Some people eat, sleep and chew gum, I do genealogy and write...

Saturday, March 12, 2022

Comments on Scanning Photos

 

Film-based photos are one of most common genealogically valuable documents that genealogists acquire. In some instances, the number of photos acquired can be overwhelming. Unfortunately, the opposite is also true, some genealogists are fortunate to have any images of their ancestors. The earliest photographs date from the 1850s but photography only became common from about 1870. Film photography is no a specialist interest among photographers. Almost all photography is now done digitally. 

The first digital camera was made in 1975 by Kodak engineer Steve Sasson. The original digital camera was about the size of a breadbox, and it took 23 seconds to capture a single image. See "Timeline: The evolution of digital cameras, from Kodak’s 1975 digital camera prototype to the iPhone." The Apple QuickTake camera in 1994 is considered to be the first digital camera under a $1000 that was generally available. The QuickTake camera has a sensor that was slightly more than 1 Megapixel. In 2007, Apple introduced the first iPhone with a built-in camera with a 2MP (megapixel) sensor and 2GBs of memory. 

Much of the advancement of present-day smartphones has focused on the built-in camera. Some smartphones are being advertised with up to 200MP sensors. But close examination of the claims show that the high number is actually equivalent to a 12.5MP camera, the ones current installed in Apple iPhones. 

For genealogists, the smartphone camera revolutionizes research. A researcher, with permission from a library or archive, can collect images of individual records making obsolete the need to use paper and pencil to make handwritten copies. Meanwhile, digitization efforts by a multitude of online websites are adding billions of digital copies every year. 

What about the existing collections of photos and documents in the possession an individual genealogist? New digitization equipment is measurably speeding up the process. My daughter and her family recently spent a couple of days removing over 9,000 photos from a pile of photograph albums. They then took the photographs to the Brigham Young University Family History Library and digitized the entire 9,000+ images in a few hours. The whole process could have been accomplished in two days. They used the library's high speed Epson FastFoto Wireless Photo & Document Duplex Scanner that can scan as fast as 1 photo per second at 300 dpi (a resolution of 300 dots-per-inch) Higher resolution scanning is available but takes measurably longer to produce and image. In this case, there is no intention of discarding the original photos, but as many of us have noticed, the quality of paper-based photos deteriorates over time. 

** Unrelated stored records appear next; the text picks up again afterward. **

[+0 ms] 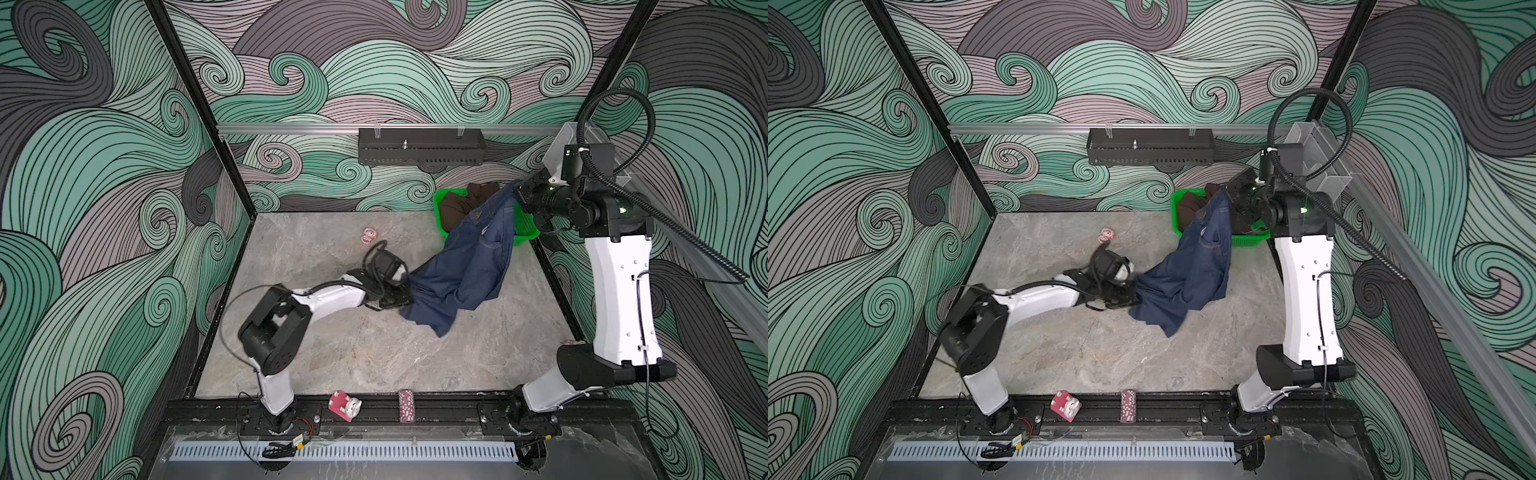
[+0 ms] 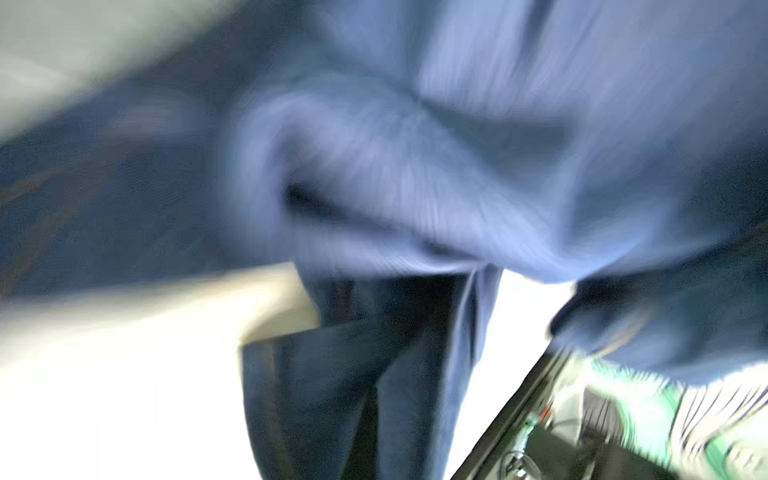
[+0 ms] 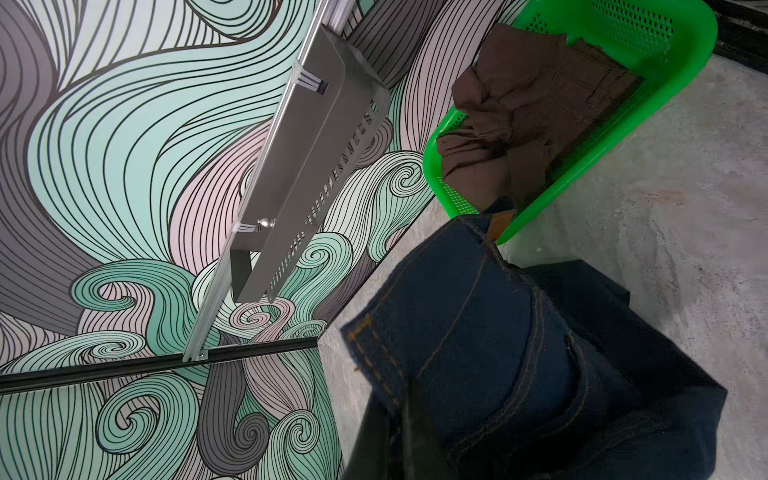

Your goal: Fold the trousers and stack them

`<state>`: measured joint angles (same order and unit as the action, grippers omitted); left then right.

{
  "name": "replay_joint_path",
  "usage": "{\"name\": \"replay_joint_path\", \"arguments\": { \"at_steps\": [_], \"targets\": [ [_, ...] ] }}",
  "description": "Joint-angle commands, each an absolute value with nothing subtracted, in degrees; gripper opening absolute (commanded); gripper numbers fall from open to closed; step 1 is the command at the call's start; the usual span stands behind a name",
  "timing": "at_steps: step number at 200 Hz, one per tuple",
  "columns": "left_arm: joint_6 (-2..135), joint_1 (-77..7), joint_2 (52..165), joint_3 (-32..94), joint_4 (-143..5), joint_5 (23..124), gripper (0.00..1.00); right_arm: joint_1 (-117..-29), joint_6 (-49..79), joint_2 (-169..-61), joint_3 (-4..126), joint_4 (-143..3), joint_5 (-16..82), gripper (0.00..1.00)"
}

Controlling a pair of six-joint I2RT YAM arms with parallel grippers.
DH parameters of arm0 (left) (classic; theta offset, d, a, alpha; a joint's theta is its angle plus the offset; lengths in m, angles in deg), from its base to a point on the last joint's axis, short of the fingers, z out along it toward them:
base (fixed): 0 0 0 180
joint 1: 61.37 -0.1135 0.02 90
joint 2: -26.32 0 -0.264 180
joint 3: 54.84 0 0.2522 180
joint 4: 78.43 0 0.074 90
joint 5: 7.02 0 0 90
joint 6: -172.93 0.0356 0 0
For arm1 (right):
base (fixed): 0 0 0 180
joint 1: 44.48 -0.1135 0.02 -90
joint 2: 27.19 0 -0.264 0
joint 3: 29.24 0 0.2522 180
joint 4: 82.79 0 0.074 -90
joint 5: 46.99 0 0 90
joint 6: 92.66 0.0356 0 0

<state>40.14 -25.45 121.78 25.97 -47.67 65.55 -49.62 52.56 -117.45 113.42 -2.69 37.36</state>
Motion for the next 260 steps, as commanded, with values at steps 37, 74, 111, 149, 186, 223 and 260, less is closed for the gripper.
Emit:
{"name": "replay_joint_path", "arguments": {
  "at_steps": [37, 74, 111, 149, 186, 223, 260],
  "targets": [
    [50.9, -47.2, 89.6, 37.3, -19.0, 103.7, 0.00, -48.6, 55.4, -111.5, 103.6, -8.5, 38.8, 0.00],
    [55.3, -48.8, 88.5, 42.3, -13.2, 119.4, 0.00, -44.1, 56.6, -108.6, 95.0, -9.6, 40.1, 0.00],
    [56.5, -50.1, 88.4, 40.4, -13.2, 123.9, 0.00, -39.7, 59.0, -104.6, 85.6, -12.1, 36.6, 0.00],
    [55.0, -50.7, 91.8, 38.0, -14.1, 116.3, 0.23, -39.6, 61.3, -103.3, 84.3, -14.0, 32.4, 0.00],
    [53.0, -50.5, 95.3, 39.9, -11.2, 101.3, 0.68, -39.7, 63.4, -103.9, 86.7, -14.6, 30.4, 0.00],
    [45.2, -44.0, 95.3, 39.9, -9.7, 89.3, 0.63, -41.3, 66.4, -106.1, 91.3, -15.0, 26.7, 0.00],
    [38.0, -28.2, 96.7, 35.9, -14.8, 76.5, 0.42, -43.5, 70.5, -109.8, 100.8, -16.8, 24.9, 0.00]
  ]
}}
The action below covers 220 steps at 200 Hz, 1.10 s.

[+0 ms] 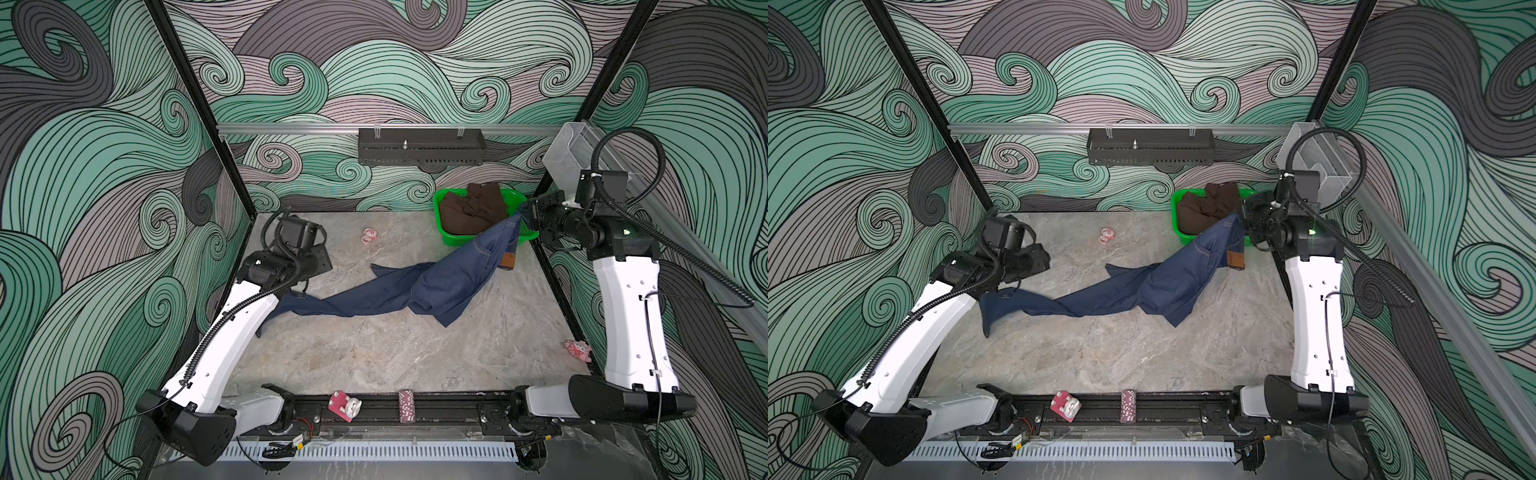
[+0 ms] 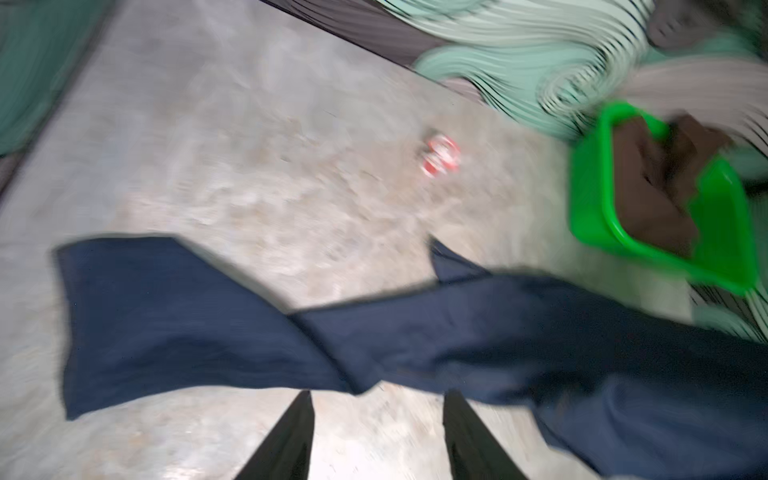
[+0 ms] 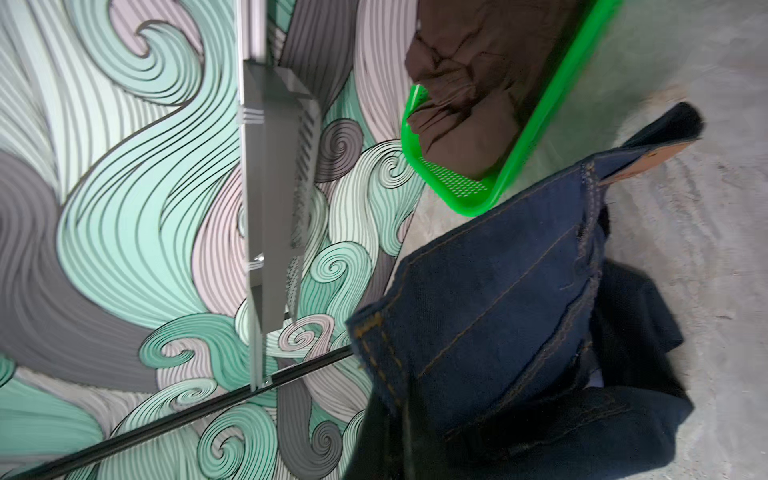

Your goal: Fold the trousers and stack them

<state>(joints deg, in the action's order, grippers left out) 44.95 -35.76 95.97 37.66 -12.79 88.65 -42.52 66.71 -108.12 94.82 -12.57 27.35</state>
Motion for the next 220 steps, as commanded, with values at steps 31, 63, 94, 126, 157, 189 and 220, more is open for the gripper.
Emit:
{"name": "replay_joint_path", "arguments": {
  "at_steps": [31, 63, 94, 126, 157, 189, 220],
  "targets": [
    [34.8, -18.5, 98.4, 28.8, -23.2, 75.9, 0.23, -44.5, 70.8, -114.7, 109.6, -15.1, 25.1, 0.00],
    [32.1, -12.8, 103.9, 25.4, -30.1, 77.3, 0.26, -46.0, 72.1, -116.8, 111.0, -16.1, 26.4, 0.00],
    [30.9, -10.2, 111.5, 25.5, -36.4, 78.7, 0.40, -47.7, 74.1, -119.5, 115.1, -17.4, 26.8, 0.00],
    [29.6, -9.5, 118.6, 26.2, -43.9, 76.6, 0.52, -50.0, 77.4, -125.7, 128.9, -16.7, 27.0, 0.00],
    [29.4, -8.3, 123.7, 27.2, -47.7, 76.2, 0.60, -52.2, 82.3, -131.3, 139.9, -19.4, 27.9, 0.00],
    [28.6, -8.2, 128.0, 28.2, -49.4, 79.7, 0.66, -54.4, 83.8, -131.8, 139.3, -22.4, 28.3, 0.00],
    [27.9, -8.6, 133.3, 34.1, -43.8, 85.2, 0.69, -54.8, 82.2, -129.8, 134.7, -21.8, 28.3, 0.00]
  ]
}}
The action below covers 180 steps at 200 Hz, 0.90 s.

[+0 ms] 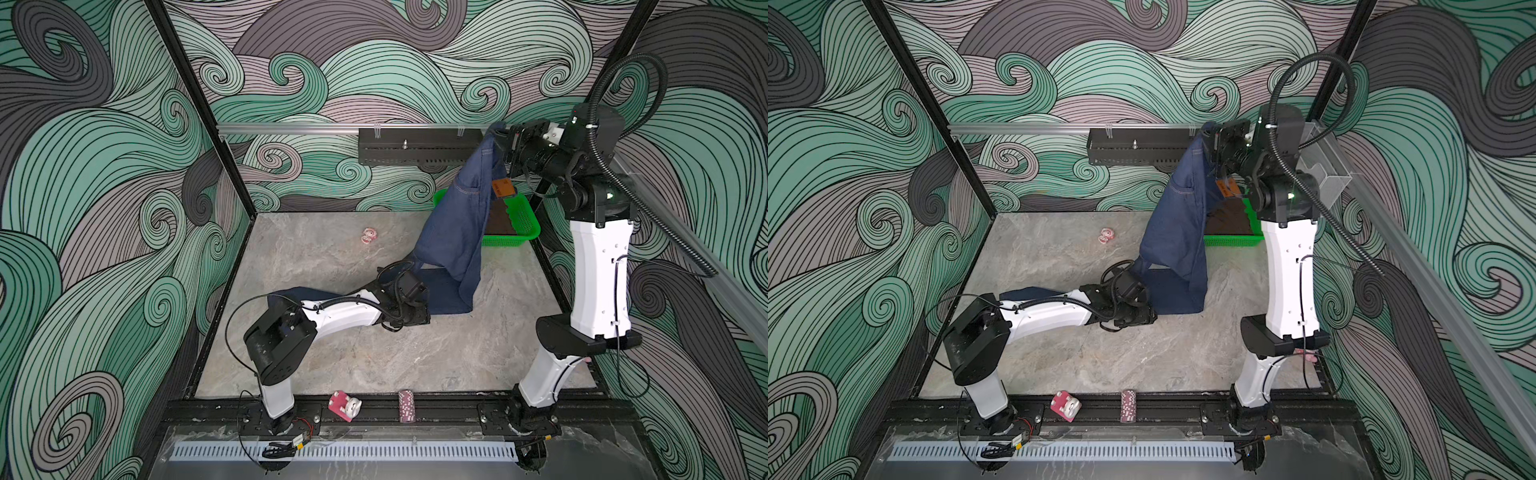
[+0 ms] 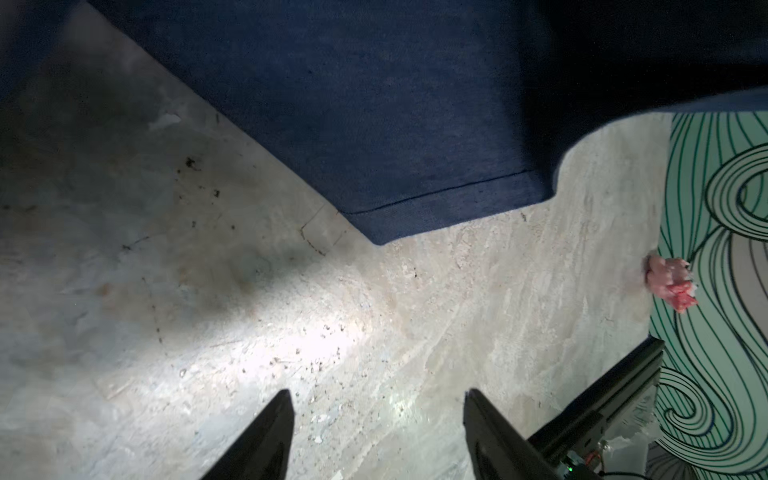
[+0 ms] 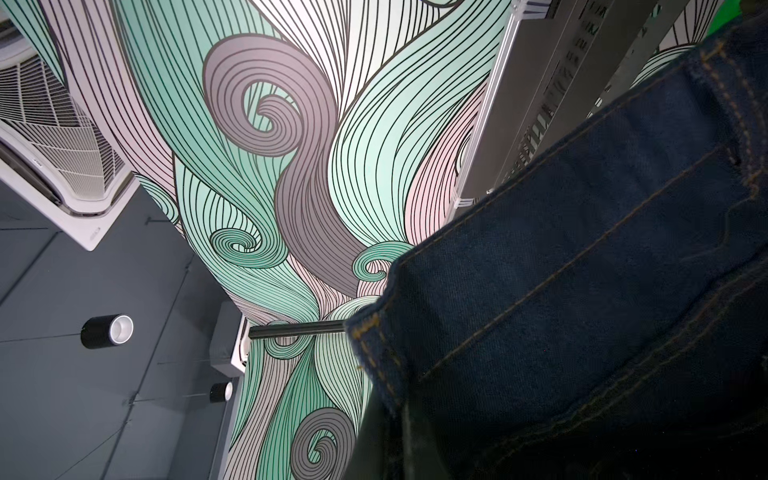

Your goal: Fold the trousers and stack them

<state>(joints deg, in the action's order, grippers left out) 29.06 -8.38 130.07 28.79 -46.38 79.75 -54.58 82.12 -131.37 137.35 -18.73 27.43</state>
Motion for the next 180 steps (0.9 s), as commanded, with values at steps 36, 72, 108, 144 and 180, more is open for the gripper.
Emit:
{"name": "replay_joint_path", "arguments": {
  "at_steps": [36, 72, 108, 144, 180],
  "targets": [
    [26.9, -9.8, 139.0, 39.1, -40.8, 87.0, 0.71, -54.5, 79.1, -126.3, 127.1, -21.8, 29.4, 0.00],
    [25.9, -10.5, 143.5, 42.4, -37.7, 87.7, 0.73, -53.4, 77.0, -123.2, 119.5, -22.4, 30.0, 0.00],
    [25.4, -11.3, 147.7, 46.9, -34.1, 88.3, 0.77, -52.4, 76.2, -121.5, 115.0, -23.8, 30.1, 0.00],
    [24.1, -11.4, 151.4, 52.1, -32.9, 88.0, 0.79, -50.9, 75.9, -119.8, 111.0, -25.3, 29.7, 0.00],
    [23.5, -11.5, 155.6, 57.2, -28.3, 86.6, 0.73, -49.1, 76.6, -118.2, 107.1, -27.3, 29.3, 0.00]
  ]
}}
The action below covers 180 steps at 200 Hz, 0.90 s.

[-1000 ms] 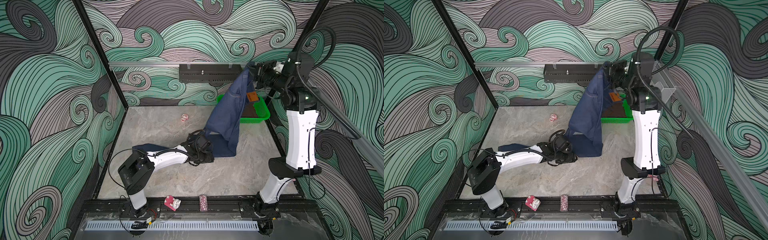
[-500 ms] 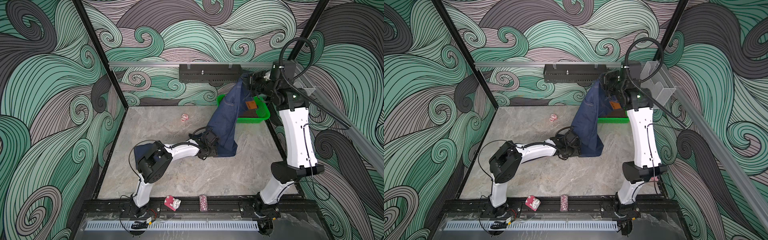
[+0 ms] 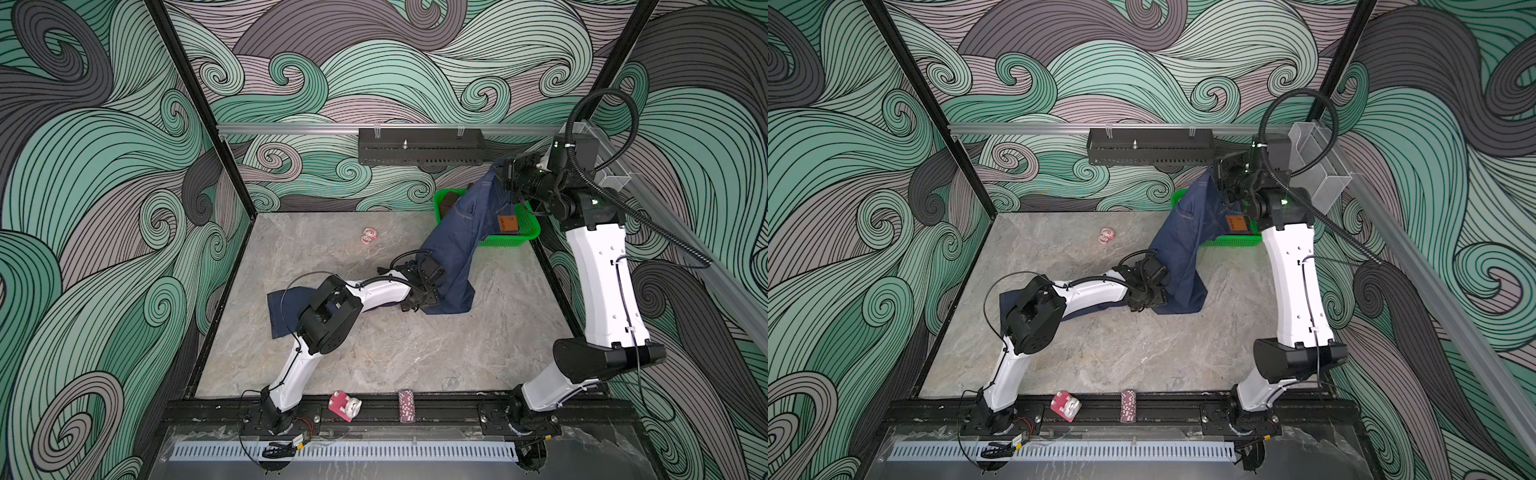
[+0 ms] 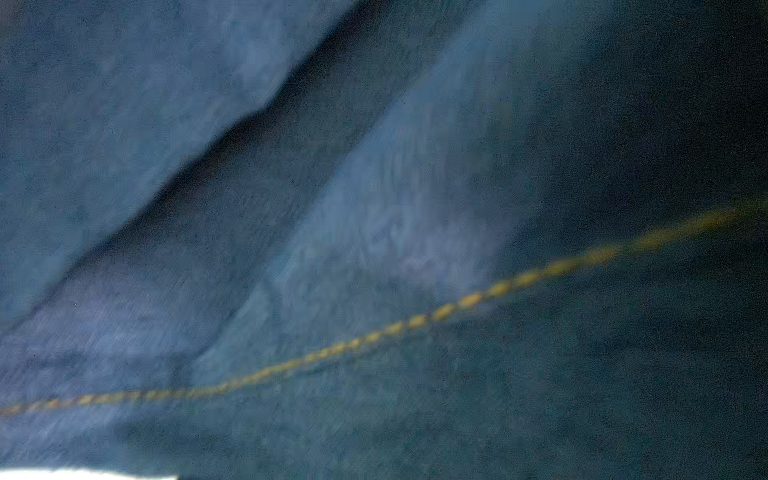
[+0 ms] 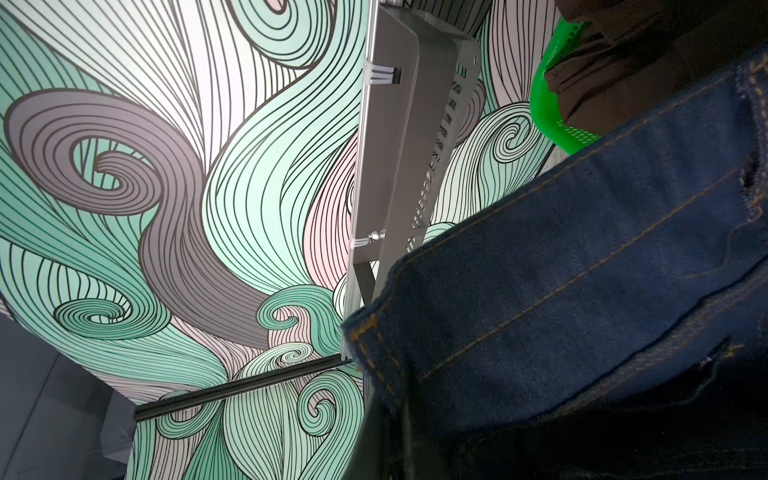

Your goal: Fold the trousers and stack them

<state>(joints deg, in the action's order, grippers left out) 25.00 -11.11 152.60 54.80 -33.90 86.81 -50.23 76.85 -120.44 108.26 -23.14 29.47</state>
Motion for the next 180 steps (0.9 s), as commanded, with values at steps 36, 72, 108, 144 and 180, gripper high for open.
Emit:
{"name": "replay_joint_path", "arguments": {
  "at_steps": [36, 72, 108, 144, 180],
  "targets": [
    [21.8, -12.0, 157.3, 57.2, -26.5, 86.1, 0.48, -47.7, 76.7, -117.5, 105.0, -27.8, 28.9, 0.00],
    [22.5, -13.1, 156.2, 57.6, -26.1, 87.3, 0.07, -46.7, 76.8, -116.8, 102.9, -28.4, 28.8, 0.00],
    [24.2, -17.4, 144.6, 50.1, -28.9, 88.4, 0.00, -44.9, 76.5, -115.7, 100.9, -28.4, 29.2, 0.00],
    [28.7, -27.6, 120.5, 35.2, -28.7, 87.6, 0.00, -42.4, 74.9, -113.7, 96.8, -28.4, 30.6, 0.00],
    [35.0, -40.5, 98.7, 27.0, -22.6, 88.9, 0.00, -41.2, 72.4, -111.7, 90.2, -28.8, 32.3, 0.00]
  ]
}}
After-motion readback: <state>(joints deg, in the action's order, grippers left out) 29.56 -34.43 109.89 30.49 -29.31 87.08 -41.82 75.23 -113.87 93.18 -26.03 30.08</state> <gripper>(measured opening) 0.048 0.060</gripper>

If you own a smartphone, you already have a way to digitize your documents. Several tools have been developed to enhance the use of smartphones in digitization process from stabilization devices such as tripods and boom arms to light boxes. 

One of the most sophisticated and reasonably priced solution is the Shotbox.me. This device expands you ability to take good photos using you smartphone or even a dedicated digital camera. 

Shotbox.me

At RootTech 2022, Ancestry® announced a system of apps for uploading photos. See "Ancestry® Integrates Photomyne's Best-in-Class Technology to Help Mobile Customers Upload, Scan, Enhance and Share Family Photos" Quoting from the article:

Unlike other scanning tools, Photomyne’s AI technology uses the phone’s processor and their proprietary algorithms to:

  • Auto-detect image boundaries and auto-crop photos
  • Scan multiple images from one page and split into individual images
  • Enhance and restore the quality of images

In addition, MyHeritage.com announced the addition of a remarkable extension to his suite of photo enhancement and colorization apps that animates the story of an ancestor's life called LiveStory.  See https://www.myheritage.com/livestory

One of the great challenges of acquiring so many digital images is the process of indexing and identifying them. Both Ancestry® and FamilySearch.org have implemented sophisticated artificial intelligence (AI) based handwriting recognition programs that will reduce the time now taken to index records from years to days. See Ancestry® to Apply Handwriting Recognition Artificial Intelligence to Create a Searchable Index of the 1950 U.S. Census.

However, when it comes down to processing a huge collection of paper-based records, the time-consuming part is still identifying and filing them in a retrievable fashion. I keep searching for the ultimate way to work through my tens of thousands of documents, but I always end up looking at each, one-at-a-time.